Modeling SAGE tag formation and its effects on data interpretation within a Bayesian framework
1 Department of Ecology and Evolutionary Biology, University of Tennessee, Knoxville, TN 37996, USA
2 Department of Statistics, University of Tennessee, Knoxville, TN 37996, USA
3 Dept of Agricultural and Environmental Sciences, Tuskegee University, Tuskegee, AL 36088, USA
BMC Bioinformatics 2007, 8:403 doi:10.1186/1471-2105-8-403Published: 18 October 2007
Serial Analysis of Gene Expression (SAGE) is a high-throughput method for inferring mRNA expression levels from the experimentally generated sequence based tags. Standard analyses of SAGE data, however, ignore the fact that the probability of generating an observable tag varies across genes and between experiments. As a consequence, these analyses result in biased estimators and posterior probability intervals for gene expression levels in the transcriptome.
Using the yeast Saccharomyces cerevisiae as an example, we introduce a new Bayesian method of data analysis which is based on a model of SAGE tag formation. Our approach incorporates the variation in the probability of tag formation into the interpretation of SAGE data and allows us to derive exact joint and approximate marginal posterior distributions for the mRNA frequency of genes detectable using SAGE. Our analysis of these distributions indicates that the frequency of a gene in the tag pool is influenced by its mRNA frequency, the cleavage efficiency of the anchoring enzyme (AE), and the number of informative and uninformative AE cleavage sites within its mRNA.

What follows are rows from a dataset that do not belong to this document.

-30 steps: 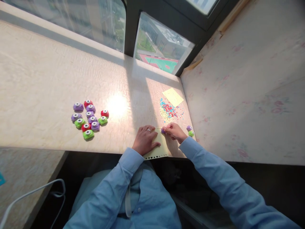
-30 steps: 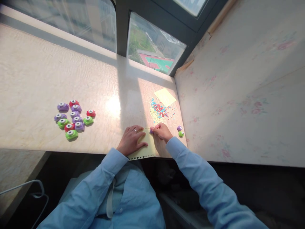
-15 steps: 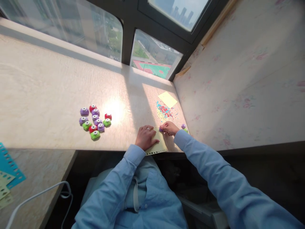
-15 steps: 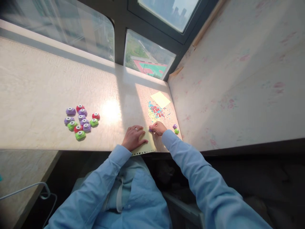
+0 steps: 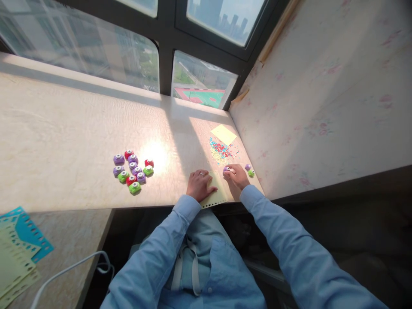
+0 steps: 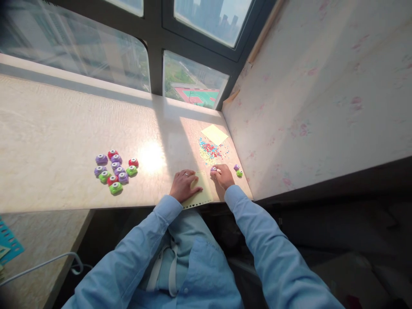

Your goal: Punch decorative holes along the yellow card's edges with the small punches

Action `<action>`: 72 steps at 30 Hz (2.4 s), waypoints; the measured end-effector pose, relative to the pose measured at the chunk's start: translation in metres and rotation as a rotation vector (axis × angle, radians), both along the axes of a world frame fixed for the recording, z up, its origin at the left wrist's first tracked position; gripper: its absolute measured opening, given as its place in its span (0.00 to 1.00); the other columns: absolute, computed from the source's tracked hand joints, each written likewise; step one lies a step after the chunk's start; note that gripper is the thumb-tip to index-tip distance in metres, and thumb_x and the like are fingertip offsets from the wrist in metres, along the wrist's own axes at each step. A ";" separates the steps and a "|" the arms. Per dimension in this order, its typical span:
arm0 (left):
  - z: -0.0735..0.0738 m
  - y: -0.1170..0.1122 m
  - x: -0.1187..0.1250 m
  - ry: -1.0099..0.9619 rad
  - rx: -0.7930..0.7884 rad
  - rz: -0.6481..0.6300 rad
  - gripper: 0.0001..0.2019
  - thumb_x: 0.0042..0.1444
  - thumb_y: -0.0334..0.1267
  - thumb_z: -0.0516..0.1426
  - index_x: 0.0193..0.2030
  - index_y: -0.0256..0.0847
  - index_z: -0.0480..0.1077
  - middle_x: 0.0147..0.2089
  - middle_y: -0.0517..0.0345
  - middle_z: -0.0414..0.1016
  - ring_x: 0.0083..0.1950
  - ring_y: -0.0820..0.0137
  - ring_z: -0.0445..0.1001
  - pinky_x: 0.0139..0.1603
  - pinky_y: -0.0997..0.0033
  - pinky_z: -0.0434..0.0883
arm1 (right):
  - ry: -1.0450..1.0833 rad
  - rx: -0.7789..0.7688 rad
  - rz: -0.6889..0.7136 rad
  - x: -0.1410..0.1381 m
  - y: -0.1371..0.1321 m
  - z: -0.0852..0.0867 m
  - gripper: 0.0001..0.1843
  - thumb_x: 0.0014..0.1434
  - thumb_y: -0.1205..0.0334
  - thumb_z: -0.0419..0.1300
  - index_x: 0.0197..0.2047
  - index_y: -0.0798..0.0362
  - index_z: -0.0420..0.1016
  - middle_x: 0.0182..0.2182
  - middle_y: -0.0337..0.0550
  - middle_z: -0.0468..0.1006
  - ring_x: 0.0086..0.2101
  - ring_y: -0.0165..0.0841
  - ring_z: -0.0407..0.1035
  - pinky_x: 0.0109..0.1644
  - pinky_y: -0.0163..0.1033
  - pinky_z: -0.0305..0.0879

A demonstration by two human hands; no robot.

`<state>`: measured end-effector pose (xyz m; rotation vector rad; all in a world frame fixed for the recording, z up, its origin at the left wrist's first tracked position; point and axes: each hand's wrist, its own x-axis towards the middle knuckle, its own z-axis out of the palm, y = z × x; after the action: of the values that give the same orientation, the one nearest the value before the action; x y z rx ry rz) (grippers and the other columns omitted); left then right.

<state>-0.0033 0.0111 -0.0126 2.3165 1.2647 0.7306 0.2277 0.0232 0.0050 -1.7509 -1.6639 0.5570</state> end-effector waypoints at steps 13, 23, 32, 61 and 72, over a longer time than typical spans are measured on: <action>0.002 0.002 -0.002 0.001 -0.008 -0.001 0.17 0.52 0.50 0.68 0.44 0.43 0.78 0.57 0.46 0.76 0.61 0.51 0.69 0.58 0.48 0.66 | 0.408 -0.055 -0.393 0.021 -0.045 0.005 0.26 0.43 0.44 0.69 0.39 0.53 0.74 0.35 0.45 0.77 0.36 0.36 0.73 0.37 0.41 0.74; 0.001 0.002 -0.001 0.030 0.019 -0.004 0.17 0.54 0.50 0.66 0.47 0.45 0.77 0.58 0.46 0.76 0.62 0.50 0.68 0.59 0.46 0.66 | 0.429 0.071 -0.495 0.039 -0.057 -0.010 0.34 0.42 0.38 0.69 0.43 0.55 0.74 0.33 0.44 0.77 0.30 0.35 0.72 0.34 0.43 0.75; 0.001 0.005 -0.001 0.061 0.031 0.007 0.29 0.53 0.51 0.66 0.60 0.44 0.70 0.59 0.45 0.76 0.61 0.49 0.69 0.59 0.46 0.65 | 0.312 0.079 -0.566 0.080 -0.064 -0.021 0.29 0.46 0.42 0.68 0.44 0.56 0.76 0.31 0.47 0.81 0.33 0.40 0.75 0.38 0.44 0.75; 0.005 -0.015 0.002 0.243 0.059 -0.064 0.27 0.64 0.52 0.57 0.63 0.38 0.68 0.68 0.40 0.68 0.71 0.51 0.62 0.70 0.48 0.59 | -0.184 0.455 -0.682 0.072 -0.067 -0.042 0.19 0.53 0.61 0.54 0.47 0.56 0.73 0.38 0.53 0.74 0.29 0.37 0.65 0.44 0.48 0.69; 0.024 -0.048 -0.071 -0.181 0.289 0.744 0.11 0.64 0.38 0.54 0.50 0.42 0.72 0.50 0.48 0.78 0.55 0.59 0.75 0.59 0.53 0.70 | -0.109 0.474 -0.611 0.077 -0.073 -0.050 0.23 0.52 0.57 0.59 0.50 0.57 0.73 0.37 0.48 0.73 0.24 0.32 0.61 0.34 0.43 0.67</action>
<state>-0.0743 -0.0366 0.0117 1.8757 2.0586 1.3985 0.3042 -0.0493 -0.0445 -1.8090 -1.1060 -0.2012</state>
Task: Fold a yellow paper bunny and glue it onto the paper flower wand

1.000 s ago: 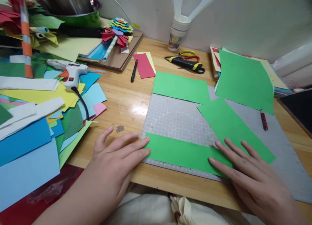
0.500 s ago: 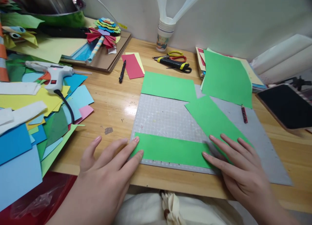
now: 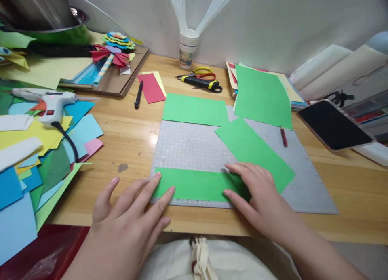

With a mechanistic, model based approach for SAGE data analysis, we find that inter-genic variation in SAGE tag formation is large. However, this variation can be estimated and, importantly, accounted for using the methods we develop here. As a result, SAGE based estimates of mRNA frequencies can be adjusted to remove the bias introduced by the SAGE tag formation process.